## Task to complete
Find every line in the records below that contains "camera", and copy it.

Stored dataset items:
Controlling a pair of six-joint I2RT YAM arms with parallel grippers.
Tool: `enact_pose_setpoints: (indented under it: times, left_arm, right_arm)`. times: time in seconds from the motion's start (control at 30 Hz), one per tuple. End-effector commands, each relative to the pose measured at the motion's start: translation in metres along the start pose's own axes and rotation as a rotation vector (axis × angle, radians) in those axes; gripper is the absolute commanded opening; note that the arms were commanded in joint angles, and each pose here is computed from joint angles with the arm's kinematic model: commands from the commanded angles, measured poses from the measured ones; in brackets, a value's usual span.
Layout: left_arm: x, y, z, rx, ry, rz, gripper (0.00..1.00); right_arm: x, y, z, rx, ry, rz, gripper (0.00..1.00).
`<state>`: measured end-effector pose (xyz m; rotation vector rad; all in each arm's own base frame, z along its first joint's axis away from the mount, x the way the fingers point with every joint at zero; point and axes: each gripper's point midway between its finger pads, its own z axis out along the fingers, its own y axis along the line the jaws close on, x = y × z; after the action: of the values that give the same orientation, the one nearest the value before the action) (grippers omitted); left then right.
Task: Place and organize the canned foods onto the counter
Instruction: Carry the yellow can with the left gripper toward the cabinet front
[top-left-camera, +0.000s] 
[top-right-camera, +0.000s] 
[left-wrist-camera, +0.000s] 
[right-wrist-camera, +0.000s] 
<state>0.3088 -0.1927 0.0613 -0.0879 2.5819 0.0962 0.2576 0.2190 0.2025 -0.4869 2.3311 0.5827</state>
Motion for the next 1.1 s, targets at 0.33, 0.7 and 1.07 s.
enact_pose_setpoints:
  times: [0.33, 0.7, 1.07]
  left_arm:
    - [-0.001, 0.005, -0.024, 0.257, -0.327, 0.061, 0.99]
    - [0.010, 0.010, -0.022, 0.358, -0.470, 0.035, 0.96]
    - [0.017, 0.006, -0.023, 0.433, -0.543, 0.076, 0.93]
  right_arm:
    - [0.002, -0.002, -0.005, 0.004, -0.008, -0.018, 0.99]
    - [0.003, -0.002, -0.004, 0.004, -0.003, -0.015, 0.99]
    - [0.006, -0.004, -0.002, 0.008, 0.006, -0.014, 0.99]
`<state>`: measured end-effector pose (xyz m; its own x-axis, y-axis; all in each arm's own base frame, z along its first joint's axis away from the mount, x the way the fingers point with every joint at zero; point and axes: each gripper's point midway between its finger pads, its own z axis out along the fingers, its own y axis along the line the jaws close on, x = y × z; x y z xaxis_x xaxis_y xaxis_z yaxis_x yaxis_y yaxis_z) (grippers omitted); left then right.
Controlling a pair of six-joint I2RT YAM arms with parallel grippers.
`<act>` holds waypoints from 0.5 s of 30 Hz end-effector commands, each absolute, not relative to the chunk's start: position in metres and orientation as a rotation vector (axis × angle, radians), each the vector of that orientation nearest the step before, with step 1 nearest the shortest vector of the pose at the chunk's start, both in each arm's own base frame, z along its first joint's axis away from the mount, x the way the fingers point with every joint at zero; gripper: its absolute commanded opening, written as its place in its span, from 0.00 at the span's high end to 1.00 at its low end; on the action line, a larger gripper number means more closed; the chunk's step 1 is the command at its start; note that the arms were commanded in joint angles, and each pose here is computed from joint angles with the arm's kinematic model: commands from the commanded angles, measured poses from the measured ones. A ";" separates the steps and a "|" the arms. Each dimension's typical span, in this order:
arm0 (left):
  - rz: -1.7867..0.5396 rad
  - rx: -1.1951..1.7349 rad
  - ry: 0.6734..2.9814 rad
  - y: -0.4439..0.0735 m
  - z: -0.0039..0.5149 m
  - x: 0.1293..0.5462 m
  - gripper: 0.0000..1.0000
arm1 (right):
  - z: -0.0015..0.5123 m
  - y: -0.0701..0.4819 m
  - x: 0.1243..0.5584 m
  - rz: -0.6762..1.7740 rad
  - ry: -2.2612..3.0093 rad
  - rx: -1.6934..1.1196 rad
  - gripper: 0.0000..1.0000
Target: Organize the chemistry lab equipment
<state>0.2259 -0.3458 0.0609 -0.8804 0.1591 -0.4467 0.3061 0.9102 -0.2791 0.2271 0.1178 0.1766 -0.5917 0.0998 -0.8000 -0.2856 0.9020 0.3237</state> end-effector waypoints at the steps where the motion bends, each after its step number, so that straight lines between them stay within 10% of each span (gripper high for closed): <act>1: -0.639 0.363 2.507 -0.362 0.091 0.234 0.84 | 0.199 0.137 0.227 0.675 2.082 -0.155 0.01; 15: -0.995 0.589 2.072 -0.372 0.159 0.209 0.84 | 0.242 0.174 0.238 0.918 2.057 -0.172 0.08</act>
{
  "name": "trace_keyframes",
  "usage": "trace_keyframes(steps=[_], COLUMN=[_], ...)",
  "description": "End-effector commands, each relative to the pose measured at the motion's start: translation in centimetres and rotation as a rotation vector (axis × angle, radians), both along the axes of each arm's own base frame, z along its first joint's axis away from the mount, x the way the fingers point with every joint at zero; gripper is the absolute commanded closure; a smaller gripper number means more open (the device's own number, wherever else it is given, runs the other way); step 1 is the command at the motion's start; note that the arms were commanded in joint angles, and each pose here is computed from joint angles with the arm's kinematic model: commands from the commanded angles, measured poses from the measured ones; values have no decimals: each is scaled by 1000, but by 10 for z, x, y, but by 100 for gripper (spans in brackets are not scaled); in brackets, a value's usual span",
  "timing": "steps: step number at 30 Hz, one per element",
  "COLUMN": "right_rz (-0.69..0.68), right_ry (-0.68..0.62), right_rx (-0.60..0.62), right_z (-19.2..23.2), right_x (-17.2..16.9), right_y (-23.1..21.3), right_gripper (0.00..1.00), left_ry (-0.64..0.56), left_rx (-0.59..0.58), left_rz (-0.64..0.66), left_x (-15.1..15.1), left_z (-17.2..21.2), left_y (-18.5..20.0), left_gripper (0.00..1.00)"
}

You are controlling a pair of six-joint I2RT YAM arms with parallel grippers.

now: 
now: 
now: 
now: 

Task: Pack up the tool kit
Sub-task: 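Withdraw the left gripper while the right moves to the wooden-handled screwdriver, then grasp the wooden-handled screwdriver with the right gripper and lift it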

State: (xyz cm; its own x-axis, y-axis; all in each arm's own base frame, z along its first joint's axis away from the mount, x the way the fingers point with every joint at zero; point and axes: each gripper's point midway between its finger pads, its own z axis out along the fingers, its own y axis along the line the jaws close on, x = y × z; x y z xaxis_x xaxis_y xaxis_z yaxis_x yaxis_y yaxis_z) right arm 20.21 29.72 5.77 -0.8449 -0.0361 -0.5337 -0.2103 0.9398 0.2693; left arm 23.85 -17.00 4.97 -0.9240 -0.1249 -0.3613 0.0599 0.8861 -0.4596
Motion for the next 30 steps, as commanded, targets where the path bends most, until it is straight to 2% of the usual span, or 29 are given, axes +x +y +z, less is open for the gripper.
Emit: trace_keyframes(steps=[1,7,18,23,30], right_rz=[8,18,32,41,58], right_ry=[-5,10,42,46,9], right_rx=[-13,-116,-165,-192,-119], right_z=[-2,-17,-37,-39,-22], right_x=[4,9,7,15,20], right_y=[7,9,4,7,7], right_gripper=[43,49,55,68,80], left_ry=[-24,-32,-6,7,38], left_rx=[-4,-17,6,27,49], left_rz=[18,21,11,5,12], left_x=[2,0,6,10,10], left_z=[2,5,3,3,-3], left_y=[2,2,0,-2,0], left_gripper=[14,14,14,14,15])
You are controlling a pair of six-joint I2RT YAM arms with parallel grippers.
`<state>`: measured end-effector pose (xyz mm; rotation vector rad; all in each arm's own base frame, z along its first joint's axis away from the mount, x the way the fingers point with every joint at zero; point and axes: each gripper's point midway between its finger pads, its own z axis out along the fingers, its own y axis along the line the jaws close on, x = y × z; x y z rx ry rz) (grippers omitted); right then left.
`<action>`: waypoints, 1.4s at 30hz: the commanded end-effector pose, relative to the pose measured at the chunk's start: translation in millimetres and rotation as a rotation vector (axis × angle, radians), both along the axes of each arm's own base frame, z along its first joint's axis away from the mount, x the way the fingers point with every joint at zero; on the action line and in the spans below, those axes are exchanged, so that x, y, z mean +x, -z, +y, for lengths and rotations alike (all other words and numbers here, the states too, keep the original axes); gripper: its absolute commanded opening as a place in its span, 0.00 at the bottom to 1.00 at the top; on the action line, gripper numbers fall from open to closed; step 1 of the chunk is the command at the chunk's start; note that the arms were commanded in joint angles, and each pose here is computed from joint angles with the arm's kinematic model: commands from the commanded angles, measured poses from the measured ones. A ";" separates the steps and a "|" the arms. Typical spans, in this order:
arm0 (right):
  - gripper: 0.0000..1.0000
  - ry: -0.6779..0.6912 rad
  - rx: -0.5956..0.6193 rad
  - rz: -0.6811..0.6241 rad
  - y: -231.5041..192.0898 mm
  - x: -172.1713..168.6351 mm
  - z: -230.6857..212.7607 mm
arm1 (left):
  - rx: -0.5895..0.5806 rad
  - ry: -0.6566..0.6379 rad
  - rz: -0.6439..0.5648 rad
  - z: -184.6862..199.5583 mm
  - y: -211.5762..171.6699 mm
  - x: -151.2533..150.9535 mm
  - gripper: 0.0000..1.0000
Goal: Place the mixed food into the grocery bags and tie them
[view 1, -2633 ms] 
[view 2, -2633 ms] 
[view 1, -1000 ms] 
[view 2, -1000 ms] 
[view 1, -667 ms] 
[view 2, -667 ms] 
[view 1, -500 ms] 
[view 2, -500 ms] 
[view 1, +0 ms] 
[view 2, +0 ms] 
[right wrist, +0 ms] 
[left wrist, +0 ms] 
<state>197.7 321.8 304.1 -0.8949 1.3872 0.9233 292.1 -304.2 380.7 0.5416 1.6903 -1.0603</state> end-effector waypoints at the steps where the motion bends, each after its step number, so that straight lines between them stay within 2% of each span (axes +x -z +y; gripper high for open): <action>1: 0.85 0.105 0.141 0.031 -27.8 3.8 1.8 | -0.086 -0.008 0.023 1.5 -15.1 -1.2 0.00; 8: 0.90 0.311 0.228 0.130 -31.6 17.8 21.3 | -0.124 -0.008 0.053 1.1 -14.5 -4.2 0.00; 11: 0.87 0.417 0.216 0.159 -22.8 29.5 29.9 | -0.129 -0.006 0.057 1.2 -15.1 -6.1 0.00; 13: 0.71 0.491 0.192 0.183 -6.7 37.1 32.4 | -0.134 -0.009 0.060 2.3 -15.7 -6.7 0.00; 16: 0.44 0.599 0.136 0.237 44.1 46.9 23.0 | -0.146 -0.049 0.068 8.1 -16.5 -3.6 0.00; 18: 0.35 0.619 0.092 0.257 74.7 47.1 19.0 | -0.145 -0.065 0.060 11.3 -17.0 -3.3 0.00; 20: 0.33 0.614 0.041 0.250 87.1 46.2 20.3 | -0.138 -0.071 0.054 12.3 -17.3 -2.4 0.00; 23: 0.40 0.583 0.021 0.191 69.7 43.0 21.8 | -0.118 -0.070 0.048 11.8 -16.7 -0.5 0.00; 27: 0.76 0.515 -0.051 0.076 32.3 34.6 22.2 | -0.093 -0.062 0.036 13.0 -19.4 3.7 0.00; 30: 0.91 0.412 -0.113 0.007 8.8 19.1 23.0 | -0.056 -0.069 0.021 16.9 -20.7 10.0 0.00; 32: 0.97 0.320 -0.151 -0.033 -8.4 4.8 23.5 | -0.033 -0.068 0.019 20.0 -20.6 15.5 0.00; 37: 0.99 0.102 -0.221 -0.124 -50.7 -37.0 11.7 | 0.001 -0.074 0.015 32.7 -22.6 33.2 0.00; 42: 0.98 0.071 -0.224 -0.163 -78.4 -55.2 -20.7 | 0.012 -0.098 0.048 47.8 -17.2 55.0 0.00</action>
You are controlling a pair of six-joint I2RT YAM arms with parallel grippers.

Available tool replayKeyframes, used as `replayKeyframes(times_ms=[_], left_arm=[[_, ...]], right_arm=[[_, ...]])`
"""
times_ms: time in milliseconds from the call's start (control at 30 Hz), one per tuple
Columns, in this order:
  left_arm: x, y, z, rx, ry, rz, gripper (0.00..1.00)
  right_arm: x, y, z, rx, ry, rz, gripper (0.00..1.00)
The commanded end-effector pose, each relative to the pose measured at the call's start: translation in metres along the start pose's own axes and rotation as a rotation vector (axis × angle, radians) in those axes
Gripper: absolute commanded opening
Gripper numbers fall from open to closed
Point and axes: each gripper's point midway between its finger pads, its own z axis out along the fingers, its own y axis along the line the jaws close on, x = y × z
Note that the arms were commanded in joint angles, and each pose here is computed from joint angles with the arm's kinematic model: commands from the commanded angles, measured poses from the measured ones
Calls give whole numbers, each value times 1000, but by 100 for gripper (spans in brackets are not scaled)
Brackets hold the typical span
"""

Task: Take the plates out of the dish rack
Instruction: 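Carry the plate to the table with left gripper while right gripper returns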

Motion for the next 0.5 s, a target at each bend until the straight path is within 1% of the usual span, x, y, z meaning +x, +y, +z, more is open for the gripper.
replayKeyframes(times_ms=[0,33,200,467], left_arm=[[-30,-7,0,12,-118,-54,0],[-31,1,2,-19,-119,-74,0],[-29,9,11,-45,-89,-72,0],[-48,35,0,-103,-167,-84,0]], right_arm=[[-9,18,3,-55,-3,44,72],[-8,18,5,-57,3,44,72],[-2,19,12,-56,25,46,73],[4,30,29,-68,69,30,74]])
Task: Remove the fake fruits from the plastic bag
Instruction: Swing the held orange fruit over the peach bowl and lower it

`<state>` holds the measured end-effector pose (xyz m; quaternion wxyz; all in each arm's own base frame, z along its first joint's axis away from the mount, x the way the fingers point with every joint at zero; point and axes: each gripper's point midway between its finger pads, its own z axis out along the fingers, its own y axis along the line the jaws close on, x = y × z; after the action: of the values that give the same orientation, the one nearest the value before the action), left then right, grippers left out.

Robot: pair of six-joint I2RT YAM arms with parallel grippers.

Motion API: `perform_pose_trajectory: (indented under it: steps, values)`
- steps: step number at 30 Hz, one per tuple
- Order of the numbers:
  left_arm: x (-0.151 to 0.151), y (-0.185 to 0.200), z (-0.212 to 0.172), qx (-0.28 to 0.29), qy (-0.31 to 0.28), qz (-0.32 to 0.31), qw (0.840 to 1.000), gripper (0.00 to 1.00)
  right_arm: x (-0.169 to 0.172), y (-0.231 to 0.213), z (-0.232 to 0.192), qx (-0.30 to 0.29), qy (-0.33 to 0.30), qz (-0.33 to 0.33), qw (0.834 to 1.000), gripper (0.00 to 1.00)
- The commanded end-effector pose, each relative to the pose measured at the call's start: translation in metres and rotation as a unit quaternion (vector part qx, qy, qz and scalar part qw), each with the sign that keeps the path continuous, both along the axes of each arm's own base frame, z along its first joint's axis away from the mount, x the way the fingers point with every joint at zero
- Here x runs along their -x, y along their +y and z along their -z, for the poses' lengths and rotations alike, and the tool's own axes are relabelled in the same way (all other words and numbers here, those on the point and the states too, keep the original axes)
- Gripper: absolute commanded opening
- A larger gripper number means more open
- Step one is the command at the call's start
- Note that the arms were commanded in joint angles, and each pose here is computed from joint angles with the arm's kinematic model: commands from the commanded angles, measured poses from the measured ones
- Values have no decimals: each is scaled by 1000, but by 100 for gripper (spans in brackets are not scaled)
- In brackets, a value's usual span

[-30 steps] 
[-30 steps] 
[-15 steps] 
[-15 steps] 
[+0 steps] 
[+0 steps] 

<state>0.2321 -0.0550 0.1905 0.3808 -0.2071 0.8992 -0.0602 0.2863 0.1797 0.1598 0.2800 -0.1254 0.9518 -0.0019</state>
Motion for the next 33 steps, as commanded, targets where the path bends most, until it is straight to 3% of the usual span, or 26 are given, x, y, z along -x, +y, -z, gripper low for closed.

## Solution to this problem
[top-left-camera, +0.000s] 
[top-right-camera, +0.000s] 
[left-wrist-camera, +0.000s] 
[right-wrist-camera, +0.000s] 

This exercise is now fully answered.